Demand has been constantly growing — supply hasn’t
In London, the available flats for sale recorded a noticeable increase, between January 2020 and January 2022. The number of houses — according to TwentyCi — listed for sale has gone up, from 71,850 to 75,470. However, again, the number of residential applications submitted reveals a shocking 5% drop in London, for the last quarter of 2021, compared to this of 2020. For reference, the only time that the number of applications for residential units in London dipped as much was at the time of the first lockdown (-6%).
As if the above picture were not grim enough, flocks of renters returning to the UK add up to the explosive mixture of supply-demand mismatch. As Hamptons recently reported, more than 30% of homes let in London are to London first-timers. In 2020 this was 12%. London’s social life is catching up very quickly and the capital shows the familiar ultra-dense pre-pandemic behaviour. Funnily enough, in late 2021 Hamptons was expecting that London rents would recover to pre-pandemic level by mid-2022. In actuality, we have already exceeded them. By far.

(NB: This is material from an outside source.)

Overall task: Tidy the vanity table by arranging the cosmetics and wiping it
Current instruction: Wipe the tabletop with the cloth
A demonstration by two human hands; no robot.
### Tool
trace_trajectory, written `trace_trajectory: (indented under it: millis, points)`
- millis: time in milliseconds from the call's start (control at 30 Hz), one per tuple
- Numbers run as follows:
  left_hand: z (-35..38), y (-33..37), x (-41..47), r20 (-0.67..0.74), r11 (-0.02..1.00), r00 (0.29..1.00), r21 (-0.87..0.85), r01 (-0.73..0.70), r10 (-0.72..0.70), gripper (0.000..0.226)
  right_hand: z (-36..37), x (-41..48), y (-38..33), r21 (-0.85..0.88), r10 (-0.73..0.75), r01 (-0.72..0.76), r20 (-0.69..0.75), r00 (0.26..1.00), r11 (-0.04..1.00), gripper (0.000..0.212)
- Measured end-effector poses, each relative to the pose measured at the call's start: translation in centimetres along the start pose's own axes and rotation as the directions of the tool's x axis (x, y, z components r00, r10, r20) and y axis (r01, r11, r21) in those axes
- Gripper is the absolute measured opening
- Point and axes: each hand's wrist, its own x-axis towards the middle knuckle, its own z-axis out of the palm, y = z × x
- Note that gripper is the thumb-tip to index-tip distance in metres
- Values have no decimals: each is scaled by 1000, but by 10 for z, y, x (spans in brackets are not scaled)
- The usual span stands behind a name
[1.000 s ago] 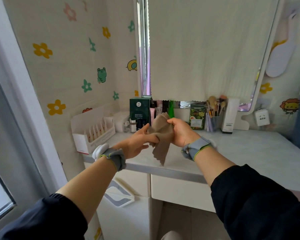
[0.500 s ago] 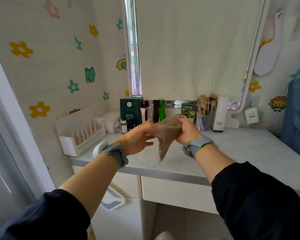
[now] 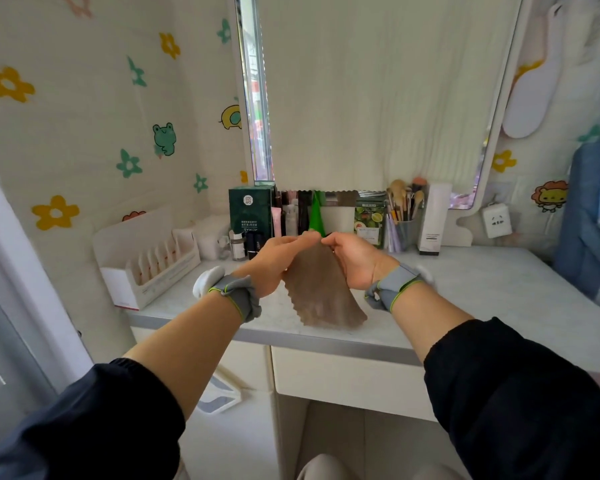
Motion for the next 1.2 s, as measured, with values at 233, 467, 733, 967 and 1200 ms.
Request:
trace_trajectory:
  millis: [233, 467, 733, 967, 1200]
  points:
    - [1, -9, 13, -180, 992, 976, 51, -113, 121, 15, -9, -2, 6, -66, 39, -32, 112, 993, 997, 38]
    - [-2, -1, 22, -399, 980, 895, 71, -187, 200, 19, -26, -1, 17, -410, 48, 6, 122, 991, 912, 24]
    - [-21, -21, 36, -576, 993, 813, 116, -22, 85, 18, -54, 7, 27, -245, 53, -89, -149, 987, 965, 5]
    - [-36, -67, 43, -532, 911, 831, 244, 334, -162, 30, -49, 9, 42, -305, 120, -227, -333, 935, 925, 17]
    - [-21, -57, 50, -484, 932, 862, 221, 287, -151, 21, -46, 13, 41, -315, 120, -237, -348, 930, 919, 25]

Given the still tight supply backdrop coupled with modest growth in demand, house prices continue to be driven higher across the country (…) As a result, there is little evidence of an easing in the recent strong pace of house price growth coming through at this point in time.

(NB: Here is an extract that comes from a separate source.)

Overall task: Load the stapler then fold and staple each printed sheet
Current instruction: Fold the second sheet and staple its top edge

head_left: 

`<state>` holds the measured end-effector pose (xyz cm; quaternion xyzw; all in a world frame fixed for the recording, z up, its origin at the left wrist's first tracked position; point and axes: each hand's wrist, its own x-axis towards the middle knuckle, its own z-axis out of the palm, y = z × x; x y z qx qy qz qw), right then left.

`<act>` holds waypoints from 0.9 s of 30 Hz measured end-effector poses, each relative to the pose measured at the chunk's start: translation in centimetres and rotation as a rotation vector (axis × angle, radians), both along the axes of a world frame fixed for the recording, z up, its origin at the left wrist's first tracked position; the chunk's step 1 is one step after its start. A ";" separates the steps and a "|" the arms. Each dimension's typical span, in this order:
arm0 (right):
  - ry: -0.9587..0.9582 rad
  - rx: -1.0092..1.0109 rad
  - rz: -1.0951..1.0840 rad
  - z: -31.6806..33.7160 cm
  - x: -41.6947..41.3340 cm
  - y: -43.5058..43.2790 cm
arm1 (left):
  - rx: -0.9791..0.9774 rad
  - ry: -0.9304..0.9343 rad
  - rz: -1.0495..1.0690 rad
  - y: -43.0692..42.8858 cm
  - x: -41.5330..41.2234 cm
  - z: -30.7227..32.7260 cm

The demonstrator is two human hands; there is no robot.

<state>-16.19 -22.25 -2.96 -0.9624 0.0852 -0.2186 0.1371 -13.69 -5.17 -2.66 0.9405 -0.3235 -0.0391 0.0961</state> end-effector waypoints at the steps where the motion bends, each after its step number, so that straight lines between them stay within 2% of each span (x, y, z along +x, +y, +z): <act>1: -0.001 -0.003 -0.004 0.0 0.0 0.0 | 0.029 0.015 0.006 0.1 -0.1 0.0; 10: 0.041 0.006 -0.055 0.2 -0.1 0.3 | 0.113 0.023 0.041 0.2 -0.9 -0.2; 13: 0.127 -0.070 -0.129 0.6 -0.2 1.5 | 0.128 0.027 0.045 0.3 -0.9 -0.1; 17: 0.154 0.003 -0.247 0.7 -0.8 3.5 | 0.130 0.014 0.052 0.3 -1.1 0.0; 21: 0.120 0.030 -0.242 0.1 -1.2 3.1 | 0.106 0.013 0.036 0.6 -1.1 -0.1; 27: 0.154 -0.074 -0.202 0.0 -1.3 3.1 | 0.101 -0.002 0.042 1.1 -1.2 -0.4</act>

UK Residential Market Survey April 2022, RICS
There is not doubt; the rate at which we ‘consume’ housing far exceeds the available ones and the gap is ever-increasing which, in turn, drives house price growth. What is the response? The government initially projected 300,000 new houses per year, however we now know that this milestone will most likely not be reached.
What adjoin offers is a rent-to-own model where one rents and lives in a house that is currently for sale. Progressively, and as the renter builds wealth, the house will be bought by the renter — but only if she wants! In this sense, adjoin taps into the pool of ‘for-sale’ houses in order to normalise — to some degree — the tumultuous rental market.